### [WORK ORDER]
Lines in the listing below that contain the string "frames" are to be found and copied.
=== Begin Enclosure ===
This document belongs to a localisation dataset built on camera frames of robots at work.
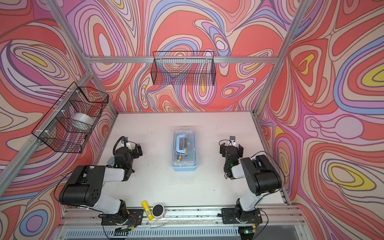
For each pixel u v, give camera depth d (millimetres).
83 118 734
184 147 879
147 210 736
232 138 814
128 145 819
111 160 885
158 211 709
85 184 459
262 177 470
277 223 722
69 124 702
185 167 843
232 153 723
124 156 714
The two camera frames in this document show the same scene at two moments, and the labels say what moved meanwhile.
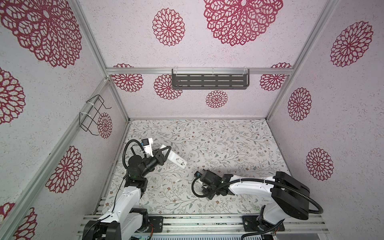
=== End Enclosure ===
### [EXERCISE ANSWER]
This document belongs to a localisation dataset built on camera frames of robots at work.
The two camera frames in this document show the same scene at two moments, and the labels say what moved meanwhile.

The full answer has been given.